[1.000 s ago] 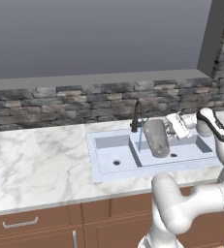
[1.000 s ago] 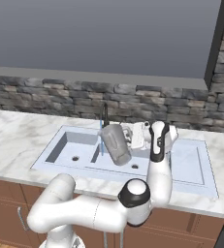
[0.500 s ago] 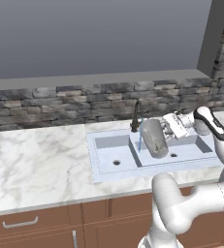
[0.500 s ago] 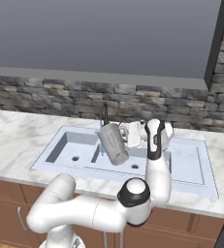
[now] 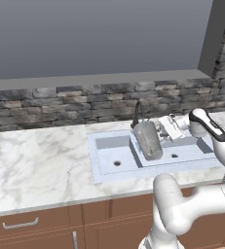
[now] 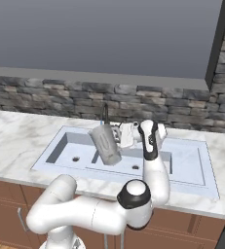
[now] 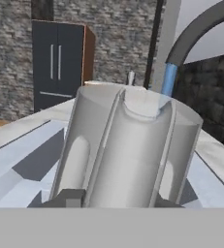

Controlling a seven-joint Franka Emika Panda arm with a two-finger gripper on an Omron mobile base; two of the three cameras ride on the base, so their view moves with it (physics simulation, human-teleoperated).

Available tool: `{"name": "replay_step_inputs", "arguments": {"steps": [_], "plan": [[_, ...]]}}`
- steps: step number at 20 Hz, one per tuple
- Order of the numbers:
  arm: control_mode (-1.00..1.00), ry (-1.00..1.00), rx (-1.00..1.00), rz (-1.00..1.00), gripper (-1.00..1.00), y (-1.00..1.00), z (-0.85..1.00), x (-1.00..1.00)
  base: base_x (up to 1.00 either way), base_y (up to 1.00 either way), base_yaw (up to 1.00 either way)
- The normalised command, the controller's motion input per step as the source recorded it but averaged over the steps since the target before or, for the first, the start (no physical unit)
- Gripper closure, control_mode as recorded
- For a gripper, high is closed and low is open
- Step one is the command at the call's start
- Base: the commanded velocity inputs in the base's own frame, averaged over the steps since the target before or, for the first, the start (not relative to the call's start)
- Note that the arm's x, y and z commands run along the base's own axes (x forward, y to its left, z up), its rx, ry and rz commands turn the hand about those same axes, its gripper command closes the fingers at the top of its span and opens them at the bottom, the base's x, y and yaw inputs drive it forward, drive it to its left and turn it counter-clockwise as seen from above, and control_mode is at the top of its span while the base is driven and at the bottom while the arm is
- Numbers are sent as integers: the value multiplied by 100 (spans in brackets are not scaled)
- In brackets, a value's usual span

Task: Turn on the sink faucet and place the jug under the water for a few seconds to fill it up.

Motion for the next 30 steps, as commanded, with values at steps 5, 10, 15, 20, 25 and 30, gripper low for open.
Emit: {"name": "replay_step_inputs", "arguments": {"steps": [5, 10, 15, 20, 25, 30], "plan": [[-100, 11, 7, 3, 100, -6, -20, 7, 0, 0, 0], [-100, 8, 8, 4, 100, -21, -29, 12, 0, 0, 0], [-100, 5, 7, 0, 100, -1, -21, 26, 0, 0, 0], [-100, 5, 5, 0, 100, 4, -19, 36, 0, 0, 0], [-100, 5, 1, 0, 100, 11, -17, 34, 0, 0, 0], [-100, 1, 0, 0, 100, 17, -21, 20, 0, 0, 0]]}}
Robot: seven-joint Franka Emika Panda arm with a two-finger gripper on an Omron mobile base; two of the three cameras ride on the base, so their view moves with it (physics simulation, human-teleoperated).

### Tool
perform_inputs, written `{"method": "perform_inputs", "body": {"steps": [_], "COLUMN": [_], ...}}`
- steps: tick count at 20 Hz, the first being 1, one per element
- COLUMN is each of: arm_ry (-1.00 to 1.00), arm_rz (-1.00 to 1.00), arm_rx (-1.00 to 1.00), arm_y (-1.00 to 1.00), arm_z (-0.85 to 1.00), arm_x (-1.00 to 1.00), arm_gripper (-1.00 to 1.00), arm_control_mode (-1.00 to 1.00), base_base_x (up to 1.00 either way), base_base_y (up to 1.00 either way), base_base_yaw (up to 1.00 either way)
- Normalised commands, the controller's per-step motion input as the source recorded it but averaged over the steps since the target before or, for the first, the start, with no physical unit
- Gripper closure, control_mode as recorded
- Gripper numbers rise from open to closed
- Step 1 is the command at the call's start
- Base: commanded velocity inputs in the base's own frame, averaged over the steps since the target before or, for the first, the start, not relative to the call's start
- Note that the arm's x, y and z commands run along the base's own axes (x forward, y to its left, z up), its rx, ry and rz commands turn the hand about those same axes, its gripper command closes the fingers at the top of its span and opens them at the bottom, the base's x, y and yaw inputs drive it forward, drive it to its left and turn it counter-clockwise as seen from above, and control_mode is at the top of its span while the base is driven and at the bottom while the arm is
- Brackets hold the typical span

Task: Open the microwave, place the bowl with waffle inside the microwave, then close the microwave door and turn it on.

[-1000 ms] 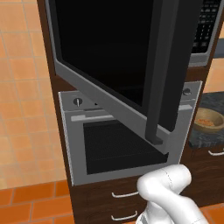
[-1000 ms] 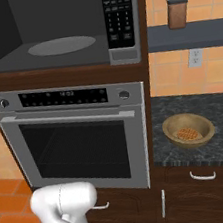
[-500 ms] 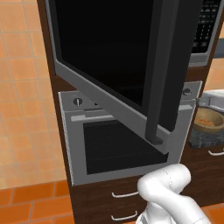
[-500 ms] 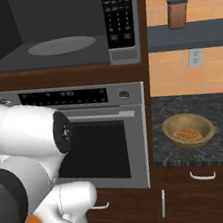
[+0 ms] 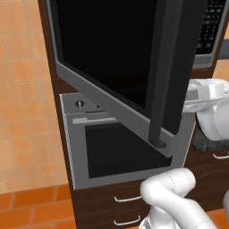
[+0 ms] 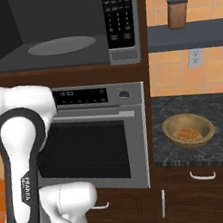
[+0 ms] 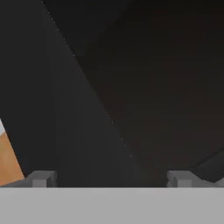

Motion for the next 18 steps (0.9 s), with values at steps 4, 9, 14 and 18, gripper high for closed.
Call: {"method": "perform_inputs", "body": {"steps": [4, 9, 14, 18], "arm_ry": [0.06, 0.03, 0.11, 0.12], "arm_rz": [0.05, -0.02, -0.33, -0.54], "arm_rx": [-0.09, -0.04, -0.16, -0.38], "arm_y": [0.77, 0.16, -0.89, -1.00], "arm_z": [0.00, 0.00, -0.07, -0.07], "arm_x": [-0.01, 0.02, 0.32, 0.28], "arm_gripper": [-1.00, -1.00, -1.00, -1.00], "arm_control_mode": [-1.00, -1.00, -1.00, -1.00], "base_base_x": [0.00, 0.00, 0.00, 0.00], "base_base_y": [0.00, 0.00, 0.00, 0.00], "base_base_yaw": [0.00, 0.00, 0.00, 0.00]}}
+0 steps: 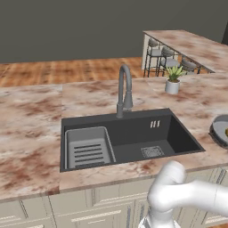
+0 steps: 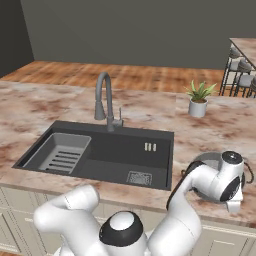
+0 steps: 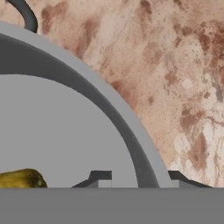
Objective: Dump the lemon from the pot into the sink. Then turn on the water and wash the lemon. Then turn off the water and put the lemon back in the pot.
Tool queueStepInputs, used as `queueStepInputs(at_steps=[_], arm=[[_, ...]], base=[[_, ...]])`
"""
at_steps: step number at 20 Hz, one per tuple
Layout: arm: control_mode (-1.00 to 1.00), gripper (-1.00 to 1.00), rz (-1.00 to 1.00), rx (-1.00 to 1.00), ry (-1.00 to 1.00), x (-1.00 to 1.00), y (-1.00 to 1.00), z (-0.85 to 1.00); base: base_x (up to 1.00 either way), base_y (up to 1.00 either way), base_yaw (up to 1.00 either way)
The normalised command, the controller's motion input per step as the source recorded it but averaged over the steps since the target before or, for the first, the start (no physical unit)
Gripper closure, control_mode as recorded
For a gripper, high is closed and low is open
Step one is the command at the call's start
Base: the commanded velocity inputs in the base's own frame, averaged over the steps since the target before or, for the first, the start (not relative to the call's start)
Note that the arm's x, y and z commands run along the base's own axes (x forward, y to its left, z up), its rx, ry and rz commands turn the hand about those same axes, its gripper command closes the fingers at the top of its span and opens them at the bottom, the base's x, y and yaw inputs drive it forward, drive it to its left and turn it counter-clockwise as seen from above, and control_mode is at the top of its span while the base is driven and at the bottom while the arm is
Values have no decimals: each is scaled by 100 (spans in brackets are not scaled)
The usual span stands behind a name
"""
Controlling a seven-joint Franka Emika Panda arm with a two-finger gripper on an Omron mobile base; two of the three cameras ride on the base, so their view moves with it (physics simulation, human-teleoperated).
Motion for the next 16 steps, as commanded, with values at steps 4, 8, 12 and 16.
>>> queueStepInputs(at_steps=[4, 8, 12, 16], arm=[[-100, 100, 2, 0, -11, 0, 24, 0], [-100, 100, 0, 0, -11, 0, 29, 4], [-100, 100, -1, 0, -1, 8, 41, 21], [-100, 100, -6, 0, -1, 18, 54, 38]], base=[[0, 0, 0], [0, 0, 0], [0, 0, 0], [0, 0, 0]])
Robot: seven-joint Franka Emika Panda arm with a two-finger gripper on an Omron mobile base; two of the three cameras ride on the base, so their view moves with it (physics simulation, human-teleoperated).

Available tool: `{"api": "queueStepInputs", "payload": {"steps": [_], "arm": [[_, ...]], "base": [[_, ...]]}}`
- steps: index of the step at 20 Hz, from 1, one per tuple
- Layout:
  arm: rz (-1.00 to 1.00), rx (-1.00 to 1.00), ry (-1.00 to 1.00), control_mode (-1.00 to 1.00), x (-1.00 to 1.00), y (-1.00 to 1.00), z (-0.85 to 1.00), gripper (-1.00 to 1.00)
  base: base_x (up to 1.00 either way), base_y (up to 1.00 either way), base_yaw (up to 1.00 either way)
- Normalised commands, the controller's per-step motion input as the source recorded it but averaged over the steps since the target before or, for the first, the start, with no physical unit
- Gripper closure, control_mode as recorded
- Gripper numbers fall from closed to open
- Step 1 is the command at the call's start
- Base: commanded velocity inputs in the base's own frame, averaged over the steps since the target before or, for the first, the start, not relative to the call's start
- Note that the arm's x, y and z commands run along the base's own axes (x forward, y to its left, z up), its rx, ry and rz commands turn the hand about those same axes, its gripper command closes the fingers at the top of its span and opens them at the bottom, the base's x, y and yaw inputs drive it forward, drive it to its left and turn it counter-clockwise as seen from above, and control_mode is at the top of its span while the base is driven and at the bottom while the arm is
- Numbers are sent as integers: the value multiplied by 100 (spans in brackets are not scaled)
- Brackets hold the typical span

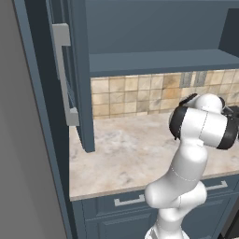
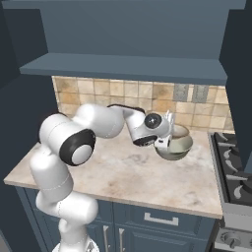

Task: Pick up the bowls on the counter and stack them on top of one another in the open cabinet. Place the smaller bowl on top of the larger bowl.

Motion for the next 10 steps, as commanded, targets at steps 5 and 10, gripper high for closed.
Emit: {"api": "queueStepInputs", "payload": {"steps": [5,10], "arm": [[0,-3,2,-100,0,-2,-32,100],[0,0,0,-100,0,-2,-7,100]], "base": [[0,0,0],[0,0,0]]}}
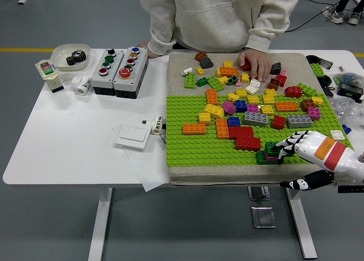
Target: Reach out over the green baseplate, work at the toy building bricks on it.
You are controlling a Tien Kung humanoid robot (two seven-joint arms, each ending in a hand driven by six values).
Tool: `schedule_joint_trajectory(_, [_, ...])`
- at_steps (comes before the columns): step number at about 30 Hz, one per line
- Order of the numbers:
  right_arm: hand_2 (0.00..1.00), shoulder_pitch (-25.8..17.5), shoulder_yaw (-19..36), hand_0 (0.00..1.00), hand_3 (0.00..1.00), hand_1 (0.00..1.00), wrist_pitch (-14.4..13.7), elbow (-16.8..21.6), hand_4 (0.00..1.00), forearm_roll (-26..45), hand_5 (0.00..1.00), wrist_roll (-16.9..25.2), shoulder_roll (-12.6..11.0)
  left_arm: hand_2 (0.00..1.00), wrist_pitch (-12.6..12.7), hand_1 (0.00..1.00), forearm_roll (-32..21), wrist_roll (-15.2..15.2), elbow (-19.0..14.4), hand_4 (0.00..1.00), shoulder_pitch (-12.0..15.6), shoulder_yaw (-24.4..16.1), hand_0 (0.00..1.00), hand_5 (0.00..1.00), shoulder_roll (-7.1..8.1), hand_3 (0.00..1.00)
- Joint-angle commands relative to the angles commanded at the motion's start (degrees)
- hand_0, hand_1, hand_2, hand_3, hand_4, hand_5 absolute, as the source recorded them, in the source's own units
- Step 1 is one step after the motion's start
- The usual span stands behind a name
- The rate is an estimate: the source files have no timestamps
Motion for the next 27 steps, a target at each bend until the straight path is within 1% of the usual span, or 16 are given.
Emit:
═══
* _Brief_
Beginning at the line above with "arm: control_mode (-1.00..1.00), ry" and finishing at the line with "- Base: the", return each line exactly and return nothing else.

* _Answer space_
  arm: control_mode (-1.00..1.00), ry (-1.00..1.00), rx (-1.00..1.00), rz (-1.00..1.00), gripper (-1.00..1.00), y (-1.00..1.00), z (-0.85..1.00), x (-1.00..1.00)
  base: base_x (up to 1.00 either way), base_y (up to 1.00 either way), base_yaw (up to 1.00 either way)
- The normalised command, the controller's motion input per step as the source recorded it but averaged over the steps since the target before or, for the first, the start (no physical unit)
- Gripper closure, control_mode as recorded
- For a gripper, high is closed and low is open
- Step one is the command at the call's start
- Base: the commanded velocity inputs in the base's own frame, averaged over the steps since the target before or, for the first, the start (not relative to the call's start)

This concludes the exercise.